「出産 vs 睾丸を蹴られた」どちらの方が痛い?

2016年11月26日

硬貨程度の穴からメロンを出すといわれる出産の痛みと、男性が睾丸を蹴られたときの痛みは、果たしてどちらの方が強いのでしょうか?

ここでは、女性も男性も、双方がお互いに想像することができないレベルに達する2つの痛みの種類について、科学的に紹介します。

痛みを数値で比較

人それぞれに痛みの感じ方は異なるので、客観的に痛みを計測することは非常に難しいといわれます。

それでもあえて、痛みを無理やり「del」という単位の数値で表した場合、人間の体が耐えることができる痛みを45delだとすると、出産時は、57delに達します。これは、20本の骨が一度に折れるのと同等の痛みです。

そして、男性の主張によると、睾丸を蹴られたときの痛みは、9000delだそうです。

しかし、delという単位を使うと、人間の限界を超える痛みになること自体が、理論的に考えてあまり説得力がありません。

本当の意味でこの2つの痛みを評価するには、まずは痛みとは何かを理解する必要があります。

痛みとは何か?

痛みは、触感や熱を感じる神経とは異なり、「侵害受容器」と呼ばれるところが受けた刺激に素早く反応し、神経を通じて、脊髄や脳に信号(痛みの情報)が送られることで起こる急性の感覚です。

侵害受容器は、身体に異常が発生した時に、危険から身を守る警告信号としての役割があります。

睾丸が蹴られた時の強い痛みの原因

男性の睾丸は、もともとは内臓器官で、胎児の頃に腹部にあったものが、生まれる前に下りてきたものです。

睾丸の周囲には、たくさんの侵害受容器が張り巡らされており、痛みへの感覚が非常に敏感になっています。

さらに、睾丸は、脳の嘔吐中枢と直接つながっているため、痛みの刺激を受けた時に、心拍や血圧の上昇、発汗、吐き気を伴うこともあります。また、たくさんの神経によって腹部と繋がれているため、睾丸が衝撃を受けると、おなかにまで痛みが広がることがよくあります。

出産の痛みの原因

出産は、外部からの打撃による痛みではありませんが、睾丸が受ける内臓痛と同じように侵害受容器が刺激されて起こる急性の痛みです。

出産時には、子宮の収縮による局所的で鋭い痛みが、平均して8時間続き、吐き気や倦怠感を伴うこともあります。
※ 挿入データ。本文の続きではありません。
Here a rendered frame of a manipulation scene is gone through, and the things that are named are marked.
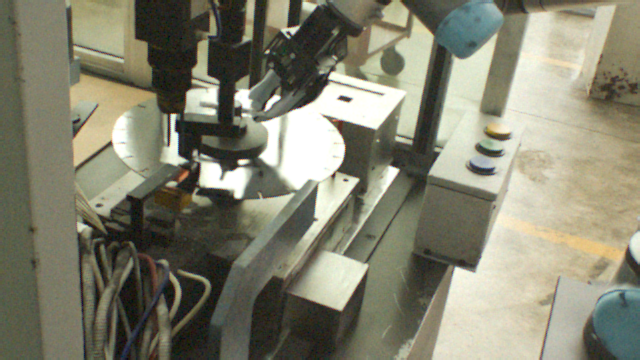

進化的に、女性のお尻は小さくなっているにも関わらず、赤ちゃんの頭は大きくなっているのも痛みを強める要因となっています。

結論

痛みの感じ方は、人それぞれで異なり、その時の雰囲気や警戒心、過去の経験などの精神的な要因も影響を与えます。

そのため、出産によるものと睾丸を蹴られたときの痛みでは、どちらの方が強いかは、明確には判断できないようです。

実際に、上肢切断手術を受けた人の80パーセント近くは、過去の記憶から幻肢痛と呼ばれる実在しない手や腕の痛みを感じることがあるといわれるほど、痛みとは不確かなものです。